Joe Walsh – There Goes The Budokan (Zion-027)

There Goes The Budokan (Zion-027)

Budokan, Tokyo, Japan – May 18th, 1981

Disc 1 (44:41):  Opening, Meadows, In The City, Over And Over, Band Introduction, A Life Of Illusion, The Bomber, Take Me Out To The Ball Game, Dreams, Theme From Boat Weirdos

Disc 2 (59:13):  You Never Know, Rivers (Of The Hidden Funk), Life’s Been Good, Rocky Mountain Way, Funk #49, All Night Long, Get Back

When The Eagles broke up for the first time in 1980 amid threats of backstage pugilism, the individual members all carried on afterwards with their solo careers.  Joe Walsh was the first to release a solo album when There Goes The Neighborhood was released in March 1981 which shouldn’t be surprising since he carried on a solo career concurrently in this time with the band.   

It is surprising to see a silver pressed Walsh title from Japan.  Released the same time as The Eagles Gonna Last Forever (Zion-026), it has similar sound quality and probably comes from the same taper.  It is slightly more distant than The Eagles’ tape and has a bit more echo, but is still a very nice recording of a very rare show.  

The tape opens with a short tune up before the old Barnstorm song “Meadows.”  The mid-tempo deceptively catchy tune is played closer to the four-minute The Smoker You Drink, The Player You Get arrangement instead of the seven-minute live version found on You Can’t Argue With A Sick Mind.  

Walsh follows with “In The City” from The Eagles’ latest album followed by “Over And Over” from But, Seriously Folks…  He quickly introduces the band before “Life Of Illusion,” his current hit from his latest LP.  

The audience grow a bit impatient and start yelling out “ROCK AND ROLL” and song requests.  Clearly not pleased, Walsh follows with the old James Gang song “The Bomber.”  Live versions include the extended “Bolero” section and  Vince Guaraldi’s mid-1960’s “Cast Your Fate to the Wind.”  It’s such a great performance that, when Walsh afterwards tells the audience that he’s going to play “a few quiet songs,” the crowd becomes quite impatient and continue to shout “ROCK AND ROLL.” 

Sitting at the piano he introduces the next as a song that is a “very important song for humanity in general and I’d like to share it with you now.”  He plays an off-beat version of “Take Me Out To The Ball Game,” the familiar chorus only.  Although not stated, he might have included this piece as a protest against the looming strike that year in Major League Baseball in the US.  It was supposed to start two weeks after this show on May 29, but eventually started on June 12th and lasted six weeks.  

“Dreams” is another slower song and the audience howl in protest, begging for “All Night Long” and “Rocky Mountain Way.”  Walsh assures them those songs will be played, “but we have a whole bunch of songs to play before that” before another slower song “Theme From The Boat Weirdos.”  

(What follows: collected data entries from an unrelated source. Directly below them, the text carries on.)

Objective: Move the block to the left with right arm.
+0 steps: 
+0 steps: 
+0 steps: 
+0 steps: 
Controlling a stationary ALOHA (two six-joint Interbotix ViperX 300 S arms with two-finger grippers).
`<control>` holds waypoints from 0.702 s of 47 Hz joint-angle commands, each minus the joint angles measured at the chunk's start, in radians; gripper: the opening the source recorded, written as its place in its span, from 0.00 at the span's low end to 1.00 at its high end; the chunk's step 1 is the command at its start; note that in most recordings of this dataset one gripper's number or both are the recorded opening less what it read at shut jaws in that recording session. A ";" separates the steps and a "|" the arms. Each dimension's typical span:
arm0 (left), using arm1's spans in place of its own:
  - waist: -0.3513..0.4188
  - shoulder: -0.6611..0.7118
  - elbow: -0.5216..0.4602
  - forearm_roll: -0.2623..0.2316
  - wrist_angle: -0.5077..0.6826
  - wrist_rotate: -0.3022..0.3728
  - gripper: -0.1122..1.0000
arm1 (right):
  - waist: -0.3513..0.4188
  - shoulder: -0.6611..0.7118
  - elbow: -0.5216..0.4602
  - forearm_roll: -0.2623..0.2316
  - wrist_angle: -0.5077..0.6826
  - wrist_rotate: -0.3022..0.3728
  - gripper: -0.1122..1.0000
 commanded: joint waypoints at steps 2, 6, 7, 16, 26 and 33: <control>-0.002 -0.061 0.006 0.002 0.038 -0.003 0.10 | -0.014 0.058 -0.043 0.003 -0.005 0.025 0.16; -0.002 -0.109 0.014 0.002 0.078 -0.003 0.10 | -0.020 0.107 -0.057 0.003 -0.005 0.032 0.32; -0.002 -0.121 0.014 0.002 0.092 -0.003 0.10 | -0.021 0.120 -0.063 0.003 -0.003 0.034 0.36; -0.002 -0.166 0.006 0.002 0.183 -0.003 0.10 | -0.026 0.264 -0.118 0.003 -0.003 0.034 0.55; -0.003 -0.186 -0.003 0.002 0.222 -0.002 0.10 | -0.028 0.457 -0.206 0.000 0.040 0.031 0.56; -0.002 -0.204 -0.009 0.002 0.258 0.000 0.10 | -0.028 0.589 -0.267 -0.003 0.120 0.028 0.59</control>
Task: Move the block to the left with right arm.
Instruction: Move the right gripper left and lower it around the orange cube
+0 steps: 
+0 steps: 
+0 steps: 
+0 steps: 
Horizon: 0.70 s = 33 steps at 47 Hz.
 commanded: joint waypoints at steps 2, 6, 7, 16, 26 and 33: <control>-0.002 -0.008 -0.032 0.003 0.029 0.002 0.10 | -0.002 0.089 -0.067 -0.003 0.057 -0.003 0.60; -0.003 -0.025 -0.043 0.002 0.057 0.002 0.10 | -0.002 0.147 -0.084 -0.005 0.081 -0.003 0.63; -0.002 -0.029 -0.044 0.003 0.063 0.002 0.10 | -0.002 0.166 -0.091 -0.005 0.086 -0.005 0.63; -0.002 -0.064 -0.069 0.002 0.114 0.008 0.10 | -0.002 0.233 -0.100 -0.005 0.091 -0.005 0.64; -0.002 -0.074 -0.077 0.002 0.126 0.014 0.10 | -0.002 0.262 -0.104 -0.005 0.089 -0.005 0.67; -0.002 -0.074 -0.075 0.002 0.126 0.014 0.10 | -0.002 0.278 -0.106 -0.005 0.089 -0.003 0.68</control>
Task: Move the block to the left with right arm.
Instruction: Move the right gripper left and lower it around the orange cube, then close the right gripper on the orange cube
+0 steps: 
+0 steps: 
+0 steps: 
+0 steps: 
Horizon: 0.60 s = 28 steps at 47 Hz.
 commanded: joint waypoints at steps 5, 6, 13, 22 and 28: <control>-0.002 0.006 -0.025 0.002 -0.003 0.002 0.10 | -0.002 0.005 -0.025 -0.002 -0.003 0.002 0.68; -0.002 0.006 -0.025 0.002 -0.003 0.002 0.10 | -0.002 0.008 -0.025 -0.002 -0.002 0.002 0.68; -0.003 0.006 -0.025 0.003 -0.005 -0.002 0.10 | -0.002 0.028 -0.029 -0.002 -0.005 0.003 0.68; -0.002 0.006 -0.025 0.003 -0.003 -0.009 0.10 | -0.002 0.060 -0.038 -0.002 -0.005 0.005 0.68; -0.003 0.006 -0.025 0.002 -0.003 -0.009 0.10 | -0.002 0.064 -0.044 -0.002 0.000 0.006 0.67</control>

With the mellow set of songs over, Walsh begins the second half of the show with “You Never Know” from the new album.  It features a funky improvisation in the middle, pushing the song past its studio counterpart.  It’s a scorching song, but Walsh almost loses the audience with the slower “Rivers (Of The Hidden Funk).”  At the end the audience become agitated and beg for rock and roll and “Life’s Been Good.”  

He hears them and says, “OK, time for rock and roll, huh?”  Receiving the biggest ovation of the night, “Life’s Been Good” is augmented by various sound effects and extended jams on both guitar and piano.  Walsh even changes the last line from “everybody’s so different / I haven’t changed” to “everybody’s so different / I am insane.”   

“Rocky Mountain Way” begins “Spent the last year / in Tokyo Japan way” and is another loose, bluesy jam which entertains the audience.  Walsh has much fun with the talk box, and there is even a short boogie woogie piano interlude before Walsh’s slide guitar heroics.  

The show ends with the old James Gang song “Funky 49” and the song they’ve been begging for all night “All Night Long.”  The band return one more time to play a faithful cover of The Beatles’ “Get Back” including the little keyboard solo in the middle.   

Walsh was at a peak in the early eighties and the set list bears so many hits another other great songs that it’s always fun to hear.  There Goes The Budokan is packaged in a slimline jewel case with various photographs from the era.  It is worth having alone for the rarity of having a Joe Walsh concert, but it is also a fun show to hear.